▽

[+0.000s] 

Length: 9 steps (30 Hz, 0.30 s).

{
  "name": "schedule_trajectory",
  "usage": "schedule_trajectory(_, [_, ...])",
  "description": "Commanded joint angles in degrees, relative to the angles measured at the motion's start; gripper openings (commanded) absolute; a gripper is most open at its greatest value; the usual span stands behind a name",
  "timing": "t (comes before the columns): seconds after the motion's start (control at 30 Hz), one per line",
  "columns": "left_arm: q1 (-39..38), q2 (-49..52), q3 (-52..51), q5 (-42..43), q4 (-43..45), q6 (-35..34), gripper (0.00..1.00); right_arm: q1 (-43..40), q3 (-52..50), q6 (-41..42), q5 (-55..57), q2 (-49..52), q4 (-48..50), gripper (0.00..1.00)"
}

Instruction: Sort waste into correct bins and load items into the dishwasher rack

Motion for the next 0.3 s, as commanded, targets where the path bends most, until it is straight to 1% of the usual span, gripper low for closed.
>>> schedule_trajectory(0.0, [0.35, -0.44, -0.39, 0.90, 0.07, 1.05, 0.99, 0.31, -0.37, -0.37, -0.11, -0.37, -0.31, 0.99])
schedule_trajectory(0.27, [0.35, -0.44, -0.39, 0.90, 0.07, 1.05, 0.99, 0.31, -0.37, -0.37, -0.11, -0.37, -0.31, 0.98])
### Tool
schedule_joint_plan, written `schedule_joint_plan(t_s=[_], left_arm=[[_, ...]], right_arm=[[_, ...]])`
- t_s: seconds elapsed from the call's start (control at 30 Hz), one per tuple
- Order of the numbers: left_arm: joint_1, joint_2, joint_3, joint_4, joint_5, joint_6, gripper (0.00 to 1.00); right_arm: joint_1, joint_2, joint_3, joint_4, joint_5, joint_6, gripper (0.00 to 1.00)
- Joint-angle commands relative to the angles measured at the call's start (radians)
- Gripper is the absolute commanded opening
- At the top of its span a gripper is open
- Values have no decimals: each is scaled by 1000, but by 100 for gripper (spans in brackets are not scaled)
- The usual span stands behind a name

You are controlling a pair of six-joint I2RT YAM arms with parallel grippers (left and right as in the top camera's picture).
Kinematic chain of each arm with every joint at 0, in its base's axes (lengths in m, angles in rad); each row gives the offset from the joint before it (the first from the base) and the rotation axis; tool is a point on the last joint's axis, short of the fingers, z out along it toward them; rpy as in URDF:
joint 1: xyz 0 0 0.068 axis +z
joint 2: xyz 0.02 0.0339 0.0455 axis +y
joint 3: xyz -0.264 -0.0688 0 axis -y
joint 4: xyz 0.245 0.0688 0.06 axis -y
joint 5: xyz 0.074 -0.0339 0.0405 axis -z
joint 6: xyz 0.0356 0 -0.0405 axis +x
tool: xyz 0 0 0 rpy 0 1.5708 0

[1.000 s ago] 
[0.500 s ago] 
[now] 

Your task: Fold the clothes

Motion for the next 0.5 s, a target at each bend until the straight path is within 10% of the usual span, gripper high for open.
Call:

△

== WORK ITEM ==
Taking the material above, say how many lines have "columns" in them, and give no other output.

== SOLUTION FOR THIS PROBLEM ==
2